Luego de más de 30 años en prisión, Miguel Ángel Félix Gallardo, personaje central del narcotráfico en la década de los 80, regresó a la mirada pública gracias una inusual entrevista, la primera desde su detención en 1989, concedida a la cadena Telemundo.
Esto en sí mismo daría para una discusión amplia, pero la controversia se amplificó cuando el presidente Andrés Manuel López Obrador agarró el tema en una de sus conferencias mañaneras y sugirió que uno de los más célebres internos del sistema penitenciario nacional podría ser beneficiario de una amnistía o indulto: “En su caso, si se termina de revisar, este asunto corresponde a la fiscalía, de que no tiene ya ningún pendiente porque ya cumplió con estar en la cárcel durante algún tiempo y que, si ya tiene derecho a salir, que yo no me opongo a eso.”
Esas declaraciones produjeron una previsible tormenta mediática. Félix Gallardo no es cualquier preso: además de ser una figura decisiva en la historia del crimen organizado mexicano, es una pieza importante en la trama del asesinato de Enrique Kiki Camarena en 1985. Dicho de otro modo, liberarlo tendría repercusiones no solo en México, sino también en Estados Unidos. No es asunto menor.
Y, sin embargo, me parece que es un tema que amerita debate. Más allá de las consecuencias políticas del caso, ¿hasta cuándo es legítimo mantener a una persona en prisión? ¿Cuáles son los límites éticos del encarcelamiento? ¿Hay alguna edad o alguna condición que convierte al castigo persistente en crueldad gratuita?
En términos esquemáticos, la imposición de un castigo por parte del Estado ha tenido tradicionalmente cuatro justificaciones:
1. Retribución: si alguien viola una regla aceptada por la comunidad y codificada en la ley, se merece una sanción proporcional a la falta. Esto es el castigo como venganza, como restablecimiento de una suerte de equilibrio moral: ojo por ojo, diente por diente. Es la justificación más primaria del castigo.
2. Disuasión: se castiga a una persona que comete un delito para disuadir la comisión de otras faltas, ya sea por el mismo individuo o por terceros. En esta lógica, el castigo no tiene que ser proporcional a la falta, sino suficiente para mandar el mensaje disuasivo adecuado.
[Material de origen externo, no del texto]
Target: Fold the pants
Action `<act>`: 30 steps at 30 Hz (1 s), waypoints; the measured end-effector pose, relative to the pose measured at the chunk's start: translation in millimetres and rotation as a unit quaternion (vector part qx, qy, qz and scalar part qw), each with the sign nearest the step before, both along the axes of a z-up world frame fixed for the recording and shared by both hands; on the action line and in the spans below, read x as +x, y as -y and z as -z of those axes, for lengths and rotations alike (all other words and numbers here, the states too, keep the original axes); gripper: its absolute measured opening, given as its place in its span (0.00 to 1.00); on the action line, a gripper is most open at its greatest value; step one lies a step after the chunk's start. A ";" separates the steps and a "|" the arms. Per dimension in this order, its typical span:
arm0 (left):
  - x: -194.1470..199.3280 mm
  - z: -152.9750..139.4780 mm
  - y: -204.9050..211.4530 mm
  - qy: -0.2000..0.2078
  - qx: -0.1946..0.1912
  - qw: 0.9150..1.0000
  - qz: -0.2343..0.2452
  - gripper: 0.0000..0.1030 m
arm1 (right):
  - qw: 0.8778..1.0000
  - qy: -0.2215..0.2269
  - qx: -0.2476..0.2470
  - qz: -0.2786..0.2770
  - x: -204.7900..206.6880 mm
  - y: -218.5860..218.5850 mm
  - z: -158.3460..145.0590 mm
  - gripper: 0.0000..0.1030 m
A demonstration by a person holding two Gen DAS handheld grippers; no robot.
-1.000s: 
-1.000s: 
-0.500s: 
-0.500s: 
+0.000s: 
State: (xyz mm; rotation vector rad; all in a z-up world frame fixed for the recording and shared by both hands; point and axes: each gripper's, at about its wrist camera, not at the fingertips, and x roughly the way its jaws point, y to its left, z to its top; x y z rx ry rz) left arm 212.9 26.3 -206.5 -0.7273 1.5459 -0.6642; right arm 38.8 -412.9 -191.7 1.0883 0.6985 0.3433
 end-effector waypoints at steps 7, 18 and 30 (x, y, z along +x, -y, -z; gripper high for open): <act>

3. Incapacitación: en este caso, el castigo se justifica como un mecanismo para impedir físicamente la comisión de nuevos delitos y proteger a otras posibles víctimas. Un ladrón va a la cárcel para evitar nuevos robos. Esto, por supuesto, solo se sostiene en la medida en que haya un riesgo de que la persona privada de la libertad pueda cometer nuevos delitos.
4. Rehabilitación: en esta variante, el castigo es una forma de transformar al que cometió una falta, de darle la asistencia debida para que, después de un periodo tras las rejas, lleve una vida en libertad alejado del delito.
Ahora consideremos el caso específico de Félix Gallardo. Es un hombre de 75 años, con una salud muy frágil, casi totalmente sordo y medio ciego. Difícilmente va a cometer muchos más delitos si sale de prisión. Lleva ya 32 años tras las rejas: mantenerlo privado de la libertad los pocos años que le queden de vida difícilmente va a tener mucho efecto disuasivo adicional. Y después de un encierro de tres décadas, probablemente ya esté “rehabilitado” o ya sea inútil seguirlo intentando.
Entonces solo queda la retribución como justificación ¿Ya pagó Félix por los crímenes que habría cometido? ¿Ya fue proporcional el castigo? No lo sé, pero no creo que él no sea una respuesta obvia.
En esto, tengo muchas más dudas que certezas.